Description of the task: In the entries below, filter for the word "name" and copy every matching line.

(Records from a data source)
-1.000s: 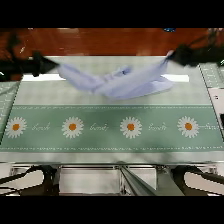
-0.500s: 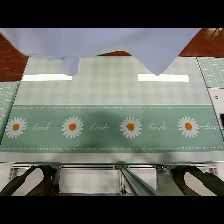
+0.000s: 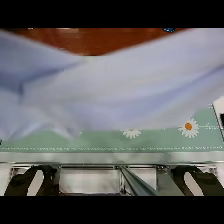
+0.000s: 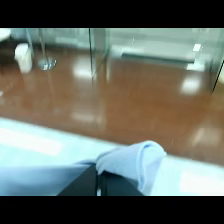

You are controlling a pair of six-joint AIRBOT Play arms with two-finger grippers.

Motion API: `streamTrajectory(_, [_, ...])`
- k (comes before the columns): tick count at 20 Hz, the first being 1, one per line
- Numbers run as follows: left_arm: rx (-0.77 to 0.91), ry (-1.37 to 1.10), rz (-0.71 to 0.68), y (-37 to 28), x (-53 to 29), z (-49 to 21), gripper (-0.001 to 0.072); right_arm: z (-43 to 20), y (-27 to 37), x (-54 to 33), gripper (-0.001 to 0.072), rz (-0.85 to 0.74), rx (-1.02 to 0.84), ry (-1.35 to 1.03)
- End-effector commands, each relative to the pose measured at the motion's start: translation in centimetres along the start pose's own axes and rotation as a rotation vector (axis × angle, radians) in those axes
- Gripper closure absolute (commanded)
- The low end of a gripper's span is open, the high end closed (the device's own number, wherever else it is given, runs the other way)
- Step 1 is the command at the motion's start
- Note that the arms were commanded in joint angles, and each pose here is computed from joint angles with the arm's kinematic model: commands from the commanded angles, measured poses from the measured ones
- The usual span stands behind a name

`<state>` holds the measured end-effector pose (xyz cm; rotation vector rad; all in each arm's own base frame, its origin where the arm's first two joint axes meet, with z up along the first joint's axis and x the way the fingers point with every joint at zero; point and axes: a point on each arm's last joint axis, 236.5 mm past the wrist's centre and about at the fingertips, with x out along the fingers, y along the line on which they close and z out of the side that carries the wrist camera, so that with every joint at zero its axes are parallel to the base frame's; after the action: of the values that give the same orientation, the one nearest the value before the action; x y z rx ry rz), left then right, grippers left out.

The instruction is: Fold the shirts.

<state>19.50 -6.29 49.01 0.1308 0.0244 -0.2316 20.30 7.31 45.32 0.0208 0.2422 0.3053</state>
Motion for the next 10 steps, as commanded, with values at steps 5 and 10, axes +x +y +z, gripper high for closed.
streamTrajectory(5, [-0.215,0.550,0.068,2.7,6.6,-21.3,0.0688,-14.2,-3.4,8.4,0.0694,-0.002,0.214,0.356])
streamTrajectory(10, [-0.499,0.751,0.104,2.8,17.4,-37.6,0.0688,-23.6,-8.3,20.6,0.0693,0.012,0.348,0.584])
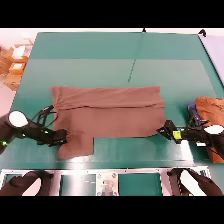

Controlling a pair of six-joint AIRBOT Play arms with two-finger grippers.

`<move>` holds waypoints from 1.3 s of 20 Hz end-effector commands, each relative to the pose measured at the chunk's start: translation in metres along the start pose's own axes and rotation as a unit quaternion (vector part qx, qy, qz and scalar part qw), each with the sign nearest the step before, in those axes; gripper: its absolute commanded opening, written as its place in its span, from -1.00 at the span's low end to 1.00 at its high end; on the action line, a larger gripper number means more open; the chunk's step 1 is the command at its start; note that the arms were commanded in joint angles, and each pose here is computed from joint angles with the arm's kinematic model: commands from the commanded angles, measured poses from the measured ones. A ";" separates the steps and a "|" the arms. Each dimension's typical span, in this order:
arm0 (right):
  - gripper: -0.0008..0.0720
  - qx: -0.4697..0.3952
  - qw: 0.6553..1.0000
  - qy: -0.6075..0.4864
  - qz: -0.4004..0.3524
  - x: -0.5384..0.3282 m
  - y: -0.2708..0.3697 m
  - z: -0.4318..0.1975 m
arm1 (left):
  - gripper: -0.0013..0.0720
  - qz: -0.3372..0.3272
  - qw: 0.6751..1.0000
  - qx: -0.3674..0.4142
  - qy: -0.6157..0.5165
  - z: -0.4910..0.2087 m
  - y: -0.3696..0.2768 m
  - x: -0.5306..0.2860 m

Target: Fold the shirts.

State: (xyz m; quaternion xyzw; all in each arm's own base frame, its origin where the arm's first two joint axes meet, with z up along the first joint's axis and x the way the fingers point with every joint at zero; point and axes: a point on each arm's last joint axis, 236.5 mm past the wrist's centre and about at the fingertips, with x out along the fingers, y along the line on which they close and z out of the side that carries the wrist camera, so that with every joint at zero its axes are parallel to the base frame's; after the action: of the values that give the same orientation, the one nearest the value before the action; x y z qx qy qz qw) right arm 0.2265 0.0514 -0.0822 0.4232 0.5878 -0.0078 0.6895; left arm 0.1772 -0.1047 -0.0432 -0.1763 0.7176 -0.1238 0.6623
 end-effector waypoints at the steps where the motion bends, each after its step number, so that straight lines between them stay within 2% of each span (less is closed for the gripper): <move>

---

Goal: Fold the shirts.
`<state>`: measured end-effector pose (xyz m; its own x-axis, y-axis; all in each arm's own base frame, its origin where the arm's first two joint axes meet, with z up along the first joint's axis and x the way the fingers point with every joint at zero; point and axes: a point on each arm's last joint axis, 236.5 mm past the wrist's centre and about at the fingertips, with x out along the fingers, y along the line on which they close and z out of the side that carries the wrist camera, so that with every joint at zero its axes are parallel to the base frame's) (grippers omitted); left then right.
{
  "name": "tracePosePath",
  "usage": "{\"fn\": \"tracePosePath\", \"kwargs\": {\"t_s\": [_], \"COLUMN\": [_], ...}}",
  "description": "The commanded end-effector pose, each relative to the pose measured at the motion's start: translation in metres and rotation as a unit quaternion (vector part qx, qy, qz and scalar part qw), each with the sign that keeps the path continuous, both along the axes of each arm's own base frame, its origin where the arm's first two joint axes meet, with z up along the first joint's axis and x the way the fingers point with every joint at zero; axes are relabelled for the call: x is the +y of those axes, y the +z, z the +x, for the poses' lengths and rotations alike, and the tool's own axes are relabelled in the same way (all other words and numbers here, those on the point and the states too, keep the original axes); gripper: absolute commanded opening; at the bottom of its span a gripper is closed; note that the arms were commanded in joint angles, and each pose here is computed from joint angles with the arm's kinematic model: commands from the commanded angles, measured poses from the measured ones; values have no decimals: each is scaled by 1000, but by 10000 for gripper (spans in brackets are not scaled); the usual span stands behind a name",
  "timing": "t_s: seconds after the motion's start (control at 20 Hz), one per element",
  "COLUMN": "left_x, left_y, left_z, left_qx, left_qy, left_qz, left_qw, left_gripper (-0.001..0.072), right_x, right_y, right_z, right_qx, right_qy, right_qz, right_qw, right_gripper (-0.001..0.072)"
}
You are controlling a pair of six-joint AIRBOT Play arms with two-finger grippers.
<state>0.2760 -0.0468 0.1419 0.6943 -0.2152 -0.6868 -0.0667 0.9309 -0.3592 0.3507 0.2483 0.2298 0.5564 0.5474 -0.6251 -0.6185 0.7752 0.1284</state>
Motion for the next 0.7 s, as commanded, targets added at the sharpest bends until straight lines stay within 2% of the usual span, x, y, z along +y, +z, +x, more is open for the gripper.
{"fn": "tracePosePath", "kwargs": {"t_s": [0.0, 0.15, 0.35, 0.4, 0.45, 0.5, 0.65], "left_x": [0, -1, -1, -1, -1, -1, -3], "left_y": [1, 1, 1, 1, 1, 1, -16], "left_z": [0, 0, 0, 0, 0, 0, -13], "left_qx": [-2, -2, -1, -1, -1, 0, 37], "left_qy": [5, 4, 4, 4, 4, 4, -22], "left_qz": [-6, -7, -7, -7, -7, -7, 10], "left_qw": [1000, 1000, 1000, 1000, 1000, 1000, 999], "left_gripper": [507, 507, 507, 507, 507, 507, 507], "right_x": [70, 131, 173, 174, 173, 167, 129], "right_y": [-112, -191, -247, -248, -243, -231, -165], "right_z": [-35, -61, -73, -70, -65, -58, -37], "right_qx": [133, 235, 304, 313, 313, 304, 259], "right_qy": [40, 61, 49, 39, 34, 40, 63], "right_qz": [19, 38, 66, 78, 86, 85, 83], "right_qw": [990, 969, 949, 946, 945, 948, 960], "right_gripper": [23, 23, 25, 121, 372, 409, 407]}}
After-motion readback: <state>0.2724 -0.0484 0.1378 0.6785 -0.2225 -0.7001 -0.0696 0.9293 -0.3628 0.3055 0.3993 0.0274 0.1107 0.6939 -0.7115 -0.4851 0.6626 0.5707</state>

Response to this task:
- The usual span stands behind a name
  "name": "tracePosePath",
  "description": "The commanded end-effector pose, each relative to the pose measured at the motion's start: translation in metres and rotation as a unit quaternion (vector part qx, qy, qz and scalar part qw), each with the sign that keeps the path continuous, both along the axes of each arm's own base frame, its origin where the arm's first two joint axes meet, with z up along the first joint's axis and x the way the fingers point with every joint at zero; axes are relabelled for the call: x is the +y of those axes, y the +z, z the +x, for the poses' lengths and rotations alike, and the tool's own axes are relabelled in the same way (all other words and numbers here, those on the point and the states too, keep the original axes); gripper: absolute commanded opening; at the bottom of its span a gripper is closed; note that the arms were commanded in joint angles, and each pose here is computed from joint angles with the arm's kinematic model: commands from the commanded angles, measured poses from the measured ones; values have no decimals: each is scaled by 1000, but by 10000 for gripper (spans in brackets are not scaled); the usual span stands behind a name",

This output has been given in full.